American divine and philosopher (1829–1900)

Charles Carroll Everett (June 19, 1829 – October 16, 1900) was an American divine and philosopher.

==Early life and education==
Charles was born on June 19, 1829, in Brunswick, Maine, to Ebenezer Everett and Joanna Batchedler Prince. His father was a prominent citizen of Brunswick, a Harvard educated lawyer, banker, and long-time trustee of Bowdoin College. During the 1840s he was also elected to represent Brunswick in the Maine Legislature. The Everetts were an old, notable, and well connected New England family. Among his father's first cousins were Massachusetts Senator and Secretary of State Edward Everett and Ambassador Alexander Hill Everett. His first cousin, Mary Susan Everett, was married to General Henry Larcom Abbot.

In 1846 Charles entered Bowdoin College and graduated in 1850. Following his graduation he began studying medicine at the Bowdoin Medical College, but in 1851 he opted to go to Europe and entered as a student at the University of Berlin. In 1853 he returned to the United States and Bowdoin as a tutor and professor of modern languages, as well as the office of university librarian. In 1858 he entered the Harvard Divinity School in Cambridge, Massachusetts, and graduated the following year with a Doctorate of Divinity.

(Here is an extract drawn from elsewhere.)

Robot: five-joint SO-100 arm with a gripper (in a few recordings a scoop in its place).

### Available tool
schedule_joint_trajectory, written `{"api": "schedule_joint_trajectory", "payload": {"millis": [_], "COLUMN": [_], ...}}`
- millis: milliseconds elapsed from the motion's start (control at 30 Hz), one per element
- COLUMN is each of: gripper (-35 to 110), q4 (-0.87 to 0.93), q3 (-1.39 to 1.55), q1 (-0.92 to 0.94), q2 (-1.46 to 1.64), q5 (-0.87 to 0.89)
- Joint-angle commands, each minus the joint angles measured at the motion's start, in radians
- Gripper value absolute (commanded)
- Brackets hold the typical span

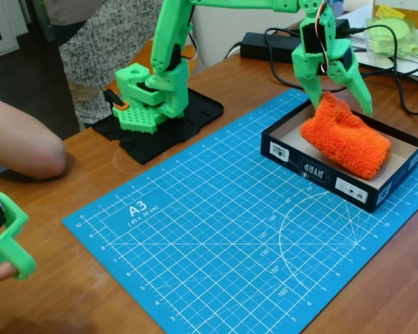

==Ministry and academic career==
In 1859, the same year as his graduation from Harvard, he became the pastor of the Independent Congregational (Unitarian) church at Bangor, Maine, a position he held until 1869.

In 1869, he resigned from the pulpit to take the Bussey professorship of theology at Harvard University. In 1878 he was elevated to dean of the faculty of theology. During his time at Harvard he wrote numerous books and articles, particularly on the philosophy of religion. Toward the end of his career, he unsuccessfully attempted to see the school publish a non-denominational theological journal. This would, however, ultimately be fulfilled several years after his death at the bequest of his daughter's will in 1908 with the printing of the first issue of the Harvard Theological Review. In 1893 he was elected a member of the American Antiquarian Society in 1893, although he subsequently resigned.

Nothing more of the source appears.